Background
Isolated high-velocity and low-amplitude techniques have been shown to be effective in improving joint mobility, supporting the gain of respiratory muscle strength and pulmonary function. However, it is not yet known if osteopathic manipulative therapy can improve these variables.
Objectives
Evaluate the feasibility of a clinical trial and the immediate effects of osteopathic manipulative therapy on thoracoabdominal mobility and its repercussions on respiratory muscle strength and pulmonary function.
Design
This is a preliminary crossover trial.
Methods
Twelve healthy men were allocated to the order of interventions into two groups: osteopathic manipulative therapy group and sham group. Osteopathic manipulative therapy was composed of high-velocity and low-amplitude techniques in cervicothoracic spine transition, thoracic and thoracolumbar spine transition, and myofascial release in cervical fascia and diaphragm. The sham group received simulated treatment. One session was performed at each group. The variables were evaluated pre and post interventions.
Results
There was a significant increase in thoracoabdominal mobility axillary of 7.73 [5.37; 10.08], xiphoid of 4.66 [3.24; 6.07] and abdominal of 4.42 [3.17; 5.68] centimeters in osteopathic manipulative therapy group when compared to sham.

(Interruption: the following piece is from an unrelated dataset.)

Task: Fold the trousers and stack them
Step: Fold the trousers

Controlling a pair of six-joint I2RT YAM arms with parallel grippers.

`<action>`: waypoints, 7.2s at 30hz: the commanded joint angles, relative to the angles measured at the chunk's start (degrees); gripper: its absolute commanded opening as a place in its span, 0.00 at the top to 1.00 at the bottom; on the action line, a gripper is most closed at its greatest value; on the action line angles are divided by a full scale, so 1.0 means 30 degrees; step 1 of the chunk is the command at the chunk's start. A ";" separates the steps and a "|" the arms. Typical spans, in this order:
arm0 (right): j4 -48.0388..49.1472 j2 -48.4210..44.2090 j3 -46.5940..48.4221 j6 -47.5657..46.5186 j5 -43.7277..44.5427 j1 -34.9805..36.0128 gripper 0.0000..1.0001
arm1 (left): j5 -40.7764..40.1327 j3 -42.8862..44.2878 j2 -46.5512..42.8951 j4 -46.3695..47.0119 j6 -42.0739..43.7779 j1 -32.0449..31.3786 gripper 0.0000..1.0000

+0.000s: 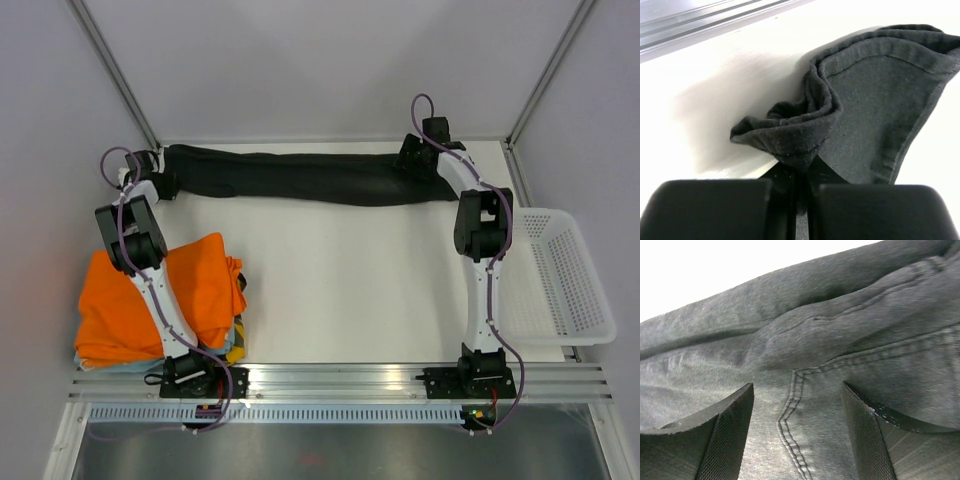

We observed an increase of 46.13 [28.06; 64.19] in maximum inspiratory pressure, 29.91 [17.78; 42.04] centimeters of water in maximum expiratory pressure, 0.41 [0.18; 0.65] in forced expiratory volume in the first second and 0.35 [0.05; 0.65] liters in forced vital capacity in the osteopathic manipulative therapy group when compared to the sham group.
Conclusions
Osteopathic manipulative therapy increased thoracoabdominal mobility, respiratory muscle strength and pulmonary function in healthy men.